Глава 243

Als Fu Tianlai Fu Ying sah, entspannte sich sein Gesichtsausdruck sofort; es war Fu Ying, um die er sich Sorgen gemacht hatte.

Zhou Xuan und die anderen drei hatten sich versammelt. Zhou Xuan rückte absichtlich näher an Fu Tianlai heran und flüsterte ihm zu: „Alter Fu, hab noch ein wenig Geduld.“

Fu Tianlai verstand, was er meinte. Wenn diese Piratenbande eine somalische Seemannsorganisation war, würden sie nach ihrer Gefangennahme höchstwahrscheinlich auf Fu Yings Eltern und die anderen Geiseln treffen. Das wäre der richtige Zeitpunkt für Zhou Xuan, zuzuschlagen.

Zhou Xuan sprach ohne große Zurückhaltung, denn diese Piraten konnten unmöglich Chinesisch verstehen, und er machte sich keine Sorgen, dass ihn jemand belauschen würde.

Doch kaum hatte Zhou Xuan seinen Satz beendet, trat ein junger Mann, der etwa zwanzig Jahre alt aussah, lächelnd vor und ging auf ihn zu.

Zhou Xuan bemerkte, dass er eine Brille trug; den dicken Gläsern nach zu urteilen, waren es mindestens fünf oder sechs. Obwohl er derselben Rasse wie die anderen Piraten angehörte, umgab ihn eine besondere Ausstrahlung – eine gelehrte, belesene Aura.

Zhou Xuan verstand nicht, was es bedeutete, dass er ihn anstarrte und lächelte, und da er ihren lokalen Dialekt nicht kannte, konnte er ihn nur schweigend beobachten.
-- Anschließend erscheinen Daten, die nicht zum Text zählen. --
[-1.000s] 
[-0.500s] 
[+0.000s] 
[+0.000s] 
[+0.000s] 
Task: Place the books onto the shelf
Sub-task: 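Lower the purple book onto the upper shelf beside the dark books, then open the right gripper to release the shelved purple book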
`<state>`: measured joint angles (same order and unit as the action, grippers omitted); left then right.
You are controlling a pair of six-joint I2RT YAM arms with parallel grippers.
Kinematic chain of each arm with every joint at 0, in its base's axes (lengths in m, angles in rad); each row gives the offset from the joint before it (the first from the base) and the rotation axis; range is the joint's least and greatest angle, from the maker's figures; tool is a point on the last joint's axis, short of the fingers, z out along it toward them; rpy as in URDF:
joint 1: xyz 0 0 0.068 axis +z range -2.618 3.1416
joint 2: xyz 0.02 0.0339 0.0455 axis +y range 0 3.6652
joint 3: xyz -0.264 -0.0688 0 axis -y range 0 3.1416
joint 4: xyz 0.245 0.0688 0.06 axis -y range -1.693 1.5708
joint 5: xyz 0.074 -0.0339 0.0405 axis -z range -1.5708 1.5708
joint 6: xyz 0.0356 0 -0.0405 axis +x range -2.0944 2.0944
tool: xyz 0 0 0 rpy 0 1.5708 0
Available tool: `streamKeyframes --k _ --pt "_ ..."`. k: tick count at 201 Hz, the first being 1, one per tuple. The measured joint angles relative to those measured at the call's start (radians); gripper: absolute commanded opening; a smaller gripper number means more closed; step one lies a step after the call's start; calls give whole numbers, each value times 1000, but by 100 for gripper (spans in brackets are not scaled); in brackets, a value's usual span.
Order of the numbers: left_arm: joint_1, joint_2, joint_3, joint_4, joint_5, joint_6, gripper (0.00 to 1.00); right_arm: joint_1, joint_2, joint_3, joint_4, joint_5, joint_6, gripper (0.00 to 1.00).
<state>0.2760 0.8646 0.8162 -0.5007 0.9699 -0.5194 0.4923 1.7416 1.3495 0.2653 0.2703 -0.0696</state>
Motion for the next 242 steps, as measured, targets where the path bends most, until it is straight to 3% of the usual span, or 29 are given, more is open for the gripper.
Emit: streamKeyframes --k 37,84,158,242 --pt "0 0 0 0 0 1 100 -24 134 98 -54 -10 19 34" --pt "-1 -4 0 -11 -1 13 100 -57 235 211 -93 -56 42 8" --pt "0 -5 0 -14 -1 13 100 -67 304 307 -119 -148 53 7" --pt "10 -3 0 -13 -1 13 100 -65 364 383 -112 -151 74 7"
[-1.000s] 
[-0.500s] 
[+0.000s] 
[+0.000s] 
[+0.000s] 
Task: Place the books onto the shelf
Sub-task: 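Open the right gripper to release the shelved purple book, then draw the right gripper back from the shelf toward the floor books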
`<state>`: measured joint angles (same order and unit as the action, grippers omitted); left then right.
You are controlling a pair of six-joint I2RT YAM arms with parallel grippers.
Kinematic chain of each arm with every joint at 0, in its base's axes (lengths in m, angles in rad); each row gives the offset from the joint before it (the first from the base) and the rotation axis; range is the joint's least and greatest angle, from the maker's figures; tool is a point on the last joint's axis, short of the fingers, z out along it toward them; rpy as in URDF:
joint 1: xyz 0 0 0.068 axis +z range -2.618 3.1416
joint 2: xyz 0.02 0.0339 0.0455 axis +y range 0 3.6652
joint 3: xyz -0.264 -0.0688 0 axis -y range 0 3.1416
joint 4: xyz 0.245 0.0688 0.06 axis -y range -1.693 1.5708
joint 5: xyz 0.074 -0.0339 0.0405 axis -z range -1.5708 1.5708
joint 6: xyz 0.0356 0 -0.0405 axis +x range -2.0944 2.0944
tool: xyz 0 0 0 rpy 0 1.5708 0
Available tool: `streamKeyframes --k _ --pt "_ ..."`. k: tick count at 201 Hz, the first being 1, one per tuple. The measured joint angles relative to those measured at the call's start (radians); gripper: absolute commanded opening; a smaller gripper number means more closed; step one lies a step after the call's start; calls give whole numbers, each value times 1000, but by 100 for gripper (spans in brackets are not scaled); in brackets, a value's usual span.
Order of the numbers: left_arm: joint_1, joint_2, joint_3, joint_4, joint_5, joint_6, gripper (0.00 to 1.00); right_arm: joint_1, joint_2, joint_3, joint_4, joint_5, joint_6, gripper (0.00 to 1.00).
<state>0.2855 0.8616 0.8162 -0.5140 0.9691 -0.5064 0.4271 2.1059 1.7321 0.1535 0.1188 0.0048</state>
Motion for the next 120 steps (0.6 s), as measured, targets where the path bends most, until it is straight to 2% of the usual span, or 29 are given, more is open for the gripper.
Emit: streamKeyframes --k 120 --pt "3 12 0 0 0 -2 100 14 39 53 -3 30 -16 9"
Die beiden wechselten einen Blick, und der junge Mann lächelte und sagte: „Du, willst du immer noch fliehen?“

Zhou Xuan war einen Moment lang wie versteinert!

Denn der junge Mann sprach Chinesisch, obwohl es offensichtlich war, dass er kein Chinesisch sprach, seine Aussprache war dennoch recht flüssig.

Wenn diese Person tatsächlich Chinesisch spricht, müssen wir noch vorsichtiger sein. Glücklicherweise sagte Zhou Xuan eben nur „Hab Geduld“ zu Fu Tianlai, was so klang, als wolle er fliehen und nach einer Gelegenheit suchen. Aber welcher Entführte würde nicht nach einer Chance zur Flucht suchen?

Zhou Xuan bemerkte jedoch nicht, dass die Person seinen ruhigen Gesichtsausdruck musterte. Früher waren alle Geiseln, die entführt worden waren, zutiefst verängstigt gewesen. Natürlich wollte jeder fliehen, doch in dieser Atmosphäre des Terrors wagte niemand, solche Worte auszusprechen, aus Angst, den eigenen Tod heraufzubeschwören.

Zhou Xuan warf jedoch auch einen kurzen Blick auf den Standort der Hunderten von Piraten. Die Piraten in einem Umkreis von 15 Metern um ihn herum machten 90 % von ihnen aus, nur etwa ein Dutzend suchten noch in der Umgebung.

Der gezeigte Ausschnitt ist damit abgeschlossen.